From corruption scandals involving one of South Africa’s most influential families, to simple measures improving farming conditions and the day-to-day lives of hundreds of rural Indian women, water has once again been a prominent theme across global platforms. Here we are sharing some of the most thought-provoking water-related stories and resources that the internet had to offer in September. Share other suggestions in the comments field.
The links go to the websites of origin. WIN is not responsible for the accuracy of external content.
Global – Leaders pledged to greatly reduce poverty by 2030. In some places, deprivation may only get worse
Coinciding with the UN General Assembly, Global Goals Week took place 22 – 29 September. It’s the annual week of action where UN agencies, international organisations, NGOs, and communities push for action, and call for accountability, to achieve the Sustainable Development Goals (SDGs).
Adopted in 2015, we are only three years down the road, but is the global community on track to achieve the 17 commitments? A new report from the International Rescue Committee (IRC) seems to suggest no, with low and middle income countries, and those considered ‘fragile’, lagging behind the most. Citing conflict, forced migration, and the reduction of international donor funds, the report predicts that 2030 will see deprivation get worse in certain parts of the world.
Read the full article via The Washington Post.
South Africa – South Africa to Investigate Water Department Deals With SAP
South African President Cyril Ramaphosa has called for a probe into the behaviour of the Department of Water & Sanitation over corruption allegations in their awarding of an IT contract to German company SAP SE.
SAP SE claims it has paid approximately USD8.4 million to firms connected to the powerful business family, the Guptas, who allegedly used their influence with the former President Jacob Zuma to secure state contracts.
Read the full article via Bloomberg.
Iraq – Protests Continue In Port City In Iraq Over Lack Of Drinking Water And Corruption
Basra, a port city of sprawling slums off Iraq’s southern oilfields, has seen weeks of protests over a lack of clean drinking water. Many protestors in the nation’s second largest city cite political corruption and neglect as the crux of the problem. Jane Arraf, NPR reporter, speaks with those taking to the streets demanding their essential services.

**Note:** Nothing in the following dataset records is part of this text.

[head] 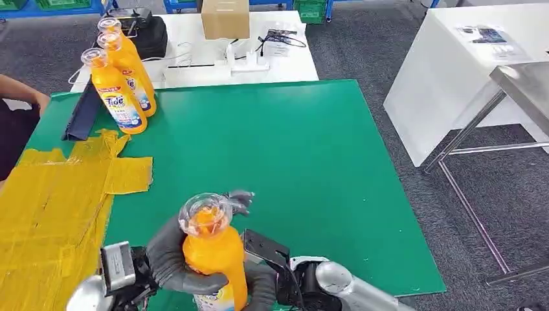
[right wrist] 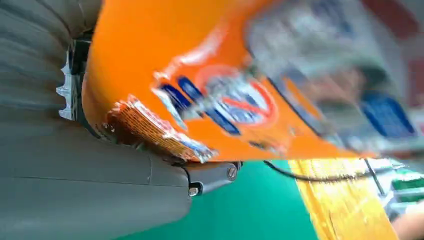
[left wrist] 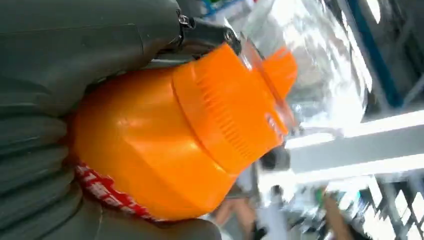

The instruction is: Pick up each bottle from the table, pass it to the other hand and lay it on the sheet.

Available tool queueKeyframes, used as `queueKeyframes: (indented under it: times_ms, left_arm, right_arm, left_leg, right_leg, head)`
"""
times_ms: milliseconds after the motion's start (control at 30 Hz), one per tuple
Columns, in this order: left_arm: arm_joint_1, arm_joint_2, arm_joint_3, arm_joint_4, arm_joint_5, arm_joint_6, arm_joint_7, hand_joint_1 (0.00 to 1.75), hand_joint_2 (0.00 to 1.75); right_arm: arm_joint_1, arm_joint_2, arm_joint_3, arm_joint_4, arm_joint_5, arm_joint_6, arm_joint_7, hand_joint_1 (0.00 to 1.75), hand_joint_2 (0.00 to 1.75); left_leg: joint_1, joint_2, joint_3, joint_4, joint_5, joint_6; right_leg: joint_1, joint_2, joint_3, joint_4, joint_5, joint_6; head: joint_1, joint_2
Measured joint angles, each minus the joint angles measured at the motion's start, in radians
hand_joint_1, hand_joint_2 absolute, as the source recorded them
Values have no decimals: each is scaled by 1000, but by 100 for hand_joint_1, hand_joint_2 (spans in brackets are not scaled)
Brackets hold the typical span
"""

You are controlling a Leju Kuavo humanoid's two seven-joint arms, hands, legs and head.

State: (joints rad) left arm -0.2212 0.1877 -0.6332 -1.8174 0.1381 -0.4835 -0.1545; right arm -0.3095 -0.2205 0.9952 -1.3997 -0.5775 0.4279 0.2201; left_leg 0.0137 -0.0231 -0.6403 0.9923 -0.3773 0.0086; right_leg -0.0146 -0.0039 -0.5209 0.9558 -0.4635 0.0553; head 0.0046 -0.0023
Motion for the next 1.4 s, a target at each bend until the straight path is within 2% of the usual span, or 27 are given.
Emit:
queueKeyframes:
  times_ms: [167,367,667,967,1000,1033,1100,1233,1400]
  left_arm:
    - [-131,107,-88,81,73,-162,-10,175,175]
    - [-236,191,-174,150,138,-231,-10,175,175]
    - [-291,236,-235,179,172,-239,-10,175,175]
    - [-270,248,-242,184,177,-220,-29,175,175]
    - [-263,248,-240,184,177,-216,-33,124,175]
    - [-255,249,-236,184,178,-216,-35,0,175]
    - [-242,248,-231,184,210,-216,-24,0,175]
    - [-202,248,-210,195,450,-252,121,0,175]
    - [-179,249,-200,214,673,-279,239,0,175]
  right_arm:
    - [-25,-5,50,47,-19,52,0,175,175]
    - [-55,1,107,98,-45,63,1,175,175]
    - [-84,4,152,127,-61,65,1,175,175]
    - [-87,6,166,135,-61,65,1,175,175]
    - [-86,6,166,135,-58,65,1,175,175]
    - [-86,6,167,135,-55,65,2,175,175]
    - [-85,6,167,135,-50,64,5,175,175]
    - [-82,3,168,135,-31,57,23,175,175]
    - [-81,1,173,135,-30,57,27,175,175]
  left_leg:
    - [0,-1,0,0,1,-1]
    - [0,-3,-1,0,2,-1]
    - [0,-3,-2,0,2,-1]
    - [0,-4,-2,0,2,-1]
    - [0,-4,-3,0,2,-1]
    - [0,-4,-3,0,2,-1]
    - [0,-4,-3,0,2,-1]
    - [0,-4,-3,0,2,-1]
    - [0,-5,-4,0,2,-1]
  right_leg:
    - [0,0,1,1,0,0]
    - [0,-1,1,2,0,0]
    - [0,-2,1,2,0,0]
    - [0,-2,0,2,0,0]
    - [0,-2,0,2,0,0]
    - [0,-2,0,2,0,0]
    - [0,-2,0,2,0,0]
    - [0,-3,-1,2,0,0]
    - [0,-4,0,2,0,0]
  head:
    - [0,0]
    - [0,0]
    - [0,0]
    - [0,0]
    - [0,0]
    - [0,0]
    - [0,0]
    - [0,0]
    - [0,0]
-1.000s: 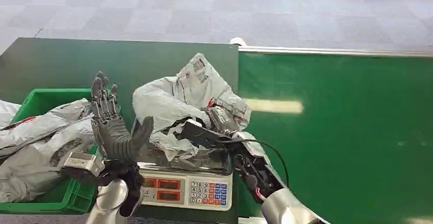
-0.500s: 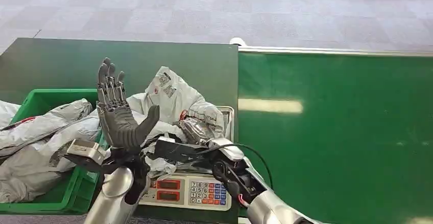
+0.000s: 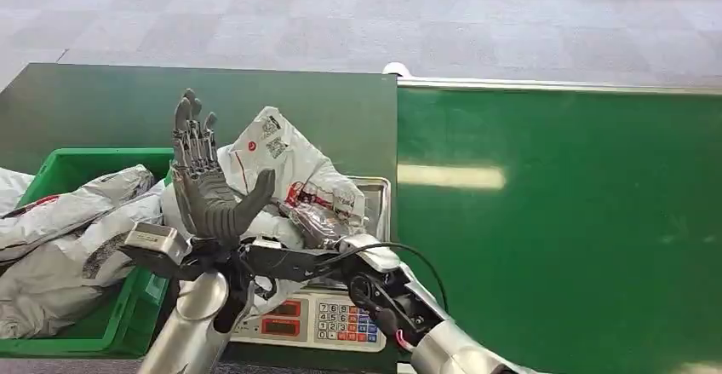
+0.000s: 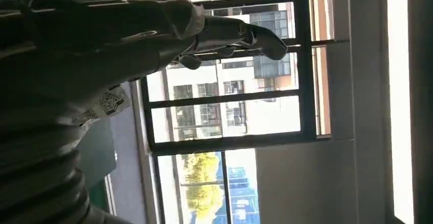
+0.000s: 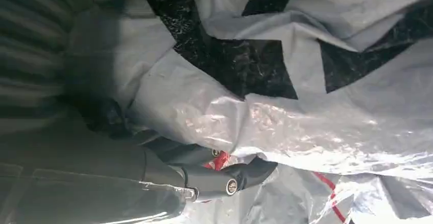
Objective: Moved the parcel from conveyor to table for the left to box.
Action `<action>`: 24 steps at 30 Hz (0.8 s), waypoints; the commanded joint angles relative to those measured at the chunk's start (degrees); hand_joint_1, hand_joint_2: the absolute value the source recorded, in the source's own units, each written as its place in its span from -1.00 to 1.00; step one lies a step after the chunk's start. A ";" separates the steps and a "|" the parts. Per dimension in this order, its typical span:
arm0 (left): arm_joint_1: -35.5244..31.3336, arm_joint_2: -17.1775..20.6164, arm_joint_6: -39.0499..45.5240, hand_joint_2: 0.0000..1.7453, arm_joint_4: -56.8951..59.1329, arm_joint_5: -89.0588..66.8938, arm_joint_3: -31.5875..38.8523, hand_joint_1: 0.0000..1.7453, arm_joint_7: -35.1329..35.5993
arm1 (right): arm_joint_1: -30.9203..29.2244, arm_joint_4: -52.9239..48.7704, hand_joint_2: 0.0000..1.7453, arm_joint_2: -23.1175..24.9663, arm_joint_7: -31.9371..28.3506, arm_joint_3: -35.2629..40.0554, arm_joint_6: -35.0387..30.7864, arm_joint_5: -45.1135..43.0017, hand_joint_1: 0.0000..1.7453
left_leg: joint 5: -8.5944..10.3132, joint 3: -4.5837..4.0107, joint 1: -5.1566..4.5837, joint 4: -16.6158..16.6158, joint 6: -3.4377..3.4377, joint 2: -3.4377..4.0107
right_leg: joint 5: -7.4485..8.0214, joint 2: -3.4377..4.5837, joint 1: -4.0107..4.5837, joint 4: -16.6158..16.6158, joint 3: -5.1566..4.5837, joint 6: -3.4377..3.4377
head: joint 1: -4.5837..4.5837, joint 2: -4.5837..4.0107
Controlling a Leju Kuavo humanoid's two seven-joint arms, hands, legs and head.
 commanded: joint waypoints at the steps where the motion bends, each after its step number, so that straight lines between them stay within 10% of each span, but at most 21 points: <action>1: 4.06 0.99 0.30 1.00 0.78 -2.20 2.27 -1.00 0.26 | 2.82 -12.80 1.00 -8.19 -0.13 -4.01 2.00 1.17 -1.00 | 0.11 -0.06 0.00 -0.11 0.12 -0.13 | 0.09 -0.17 0.03 -0.15 0.01 -0.11 | 0.00 0.00; 16: 12.07 0.96 -1.40 1.00 -6.87 -5.73 6.86 -1.00 2.10 | 12.49 -38.06 1.00 -15.49 -9.12 -19.88 -0.11 -8.88 -1.00 | 0.04 -0.22 -0.01 0.02 0.07 -0.22 | 0.01 -0.19 0.01 -0.01 -0.13 -0.07 | 0.02 0.00; 24: 18.91 0.68 -3.83 1.00 -9.52 -8.70 7.69 -1.00 1.79 | 27.95 -59.55 1.00 -17.90 -17.77 -32.68 -12.93 -12.79 -1.00 | 0.02 -0.21 0.00 -0.03 0.07 -0.37 | -0.03 -0.35 0.02 -0.09 -0.08 -0.07 | 0.00 0.00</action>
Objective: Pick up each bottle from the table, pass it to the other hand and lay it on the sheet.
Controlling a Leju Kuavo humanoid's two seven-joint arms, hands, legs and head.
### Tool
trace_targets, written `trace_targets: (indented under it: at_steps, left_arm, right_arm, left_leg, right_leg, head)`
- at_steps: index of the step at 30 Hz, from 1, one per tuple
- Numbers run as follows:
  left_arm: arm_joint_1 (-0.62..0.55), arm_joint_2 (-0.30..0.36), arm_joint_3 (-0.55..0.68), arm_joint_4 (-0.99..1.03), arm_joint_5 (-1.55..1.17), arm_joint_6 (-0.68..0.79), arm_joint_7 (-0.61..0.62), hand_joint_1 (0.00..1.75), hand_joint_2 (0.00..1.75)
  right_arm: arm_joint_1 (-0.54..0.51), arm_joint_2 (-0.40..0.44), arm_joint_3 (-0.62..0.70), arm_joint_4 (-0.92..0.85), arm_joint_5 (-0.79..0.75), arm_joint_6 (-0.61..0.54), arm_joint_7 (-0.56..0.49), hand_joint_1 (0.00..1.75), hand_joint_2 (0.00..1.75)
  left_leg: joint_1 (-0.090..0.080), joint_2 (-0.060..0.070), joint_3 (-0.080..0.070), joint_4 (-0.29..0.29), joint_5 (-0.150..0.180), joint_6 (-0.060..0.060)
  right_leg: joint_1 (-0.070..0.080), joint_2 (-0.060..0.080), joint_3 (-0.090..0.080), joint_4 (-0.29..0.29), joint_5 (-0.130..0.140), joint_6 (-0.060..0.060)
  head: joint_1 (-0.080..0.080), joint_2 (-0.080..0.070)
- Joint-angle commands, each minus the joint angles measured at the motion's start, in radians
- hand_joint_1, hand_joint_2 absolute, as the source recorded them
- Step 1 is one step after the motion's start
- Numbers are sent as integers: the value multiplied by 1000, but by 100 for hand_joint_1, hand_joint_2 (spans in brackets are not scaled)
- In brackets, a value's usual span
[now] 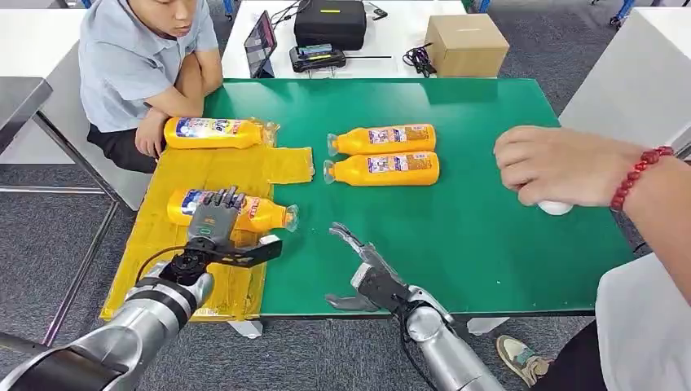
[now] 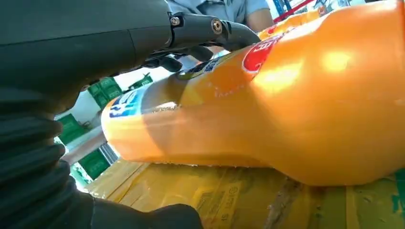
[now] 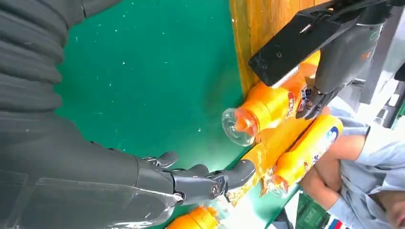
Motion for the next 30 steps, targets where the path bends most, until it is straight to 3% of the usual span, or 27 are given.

Listen to the soundbite via NPR.
Global – Water and Sanitation Information Brief: Anti-Corruption in Water and Sanitation
A new brief produced by Sida – the Swedish International Development Cooperation Agency – outlines what corruption in the water sector means, the fundamental elements needed to address these issues, and the important actors, including WIN, working to improve integrity. Highlighting the need for a multi-pronged approach – from implementing accountability measures to hold decision-makers to account, to open and equitable participation of communities and civil society through the various stages of the programme process – Sida once more draws attention to the roles transparency, accountability, and participation play in improving the sustainability of the sector. Sida’s approach to corruption is:
- Always prevent
- Never accept
- Always inform
- Always act
Download the brief via ReliefWeb.
India – Farm ponds improve lives of Singhbhum women
Since 2013, Tata Steel Rural Development has constructed approximately 800 farm ponds in East Singhbhum, West Singhbhum, and Seraikela Kharsawan districts of eastern India. Generally, the ponds increase water security for farmers, while reducing the time and energy it takes to collect water. The new ponds, however, are specifically improving the lives of rural women who are now able to access water for bathing and sanitation purposes much more easily, and allowing them extra time to socialise and undertake other activities.
‘Apart from reduction in drudgery, time saved in collecting water has positive effect on the health of women. It is clear that one should look beyond economic parameters and consider the social impacts while constructing water-harvesting structures’.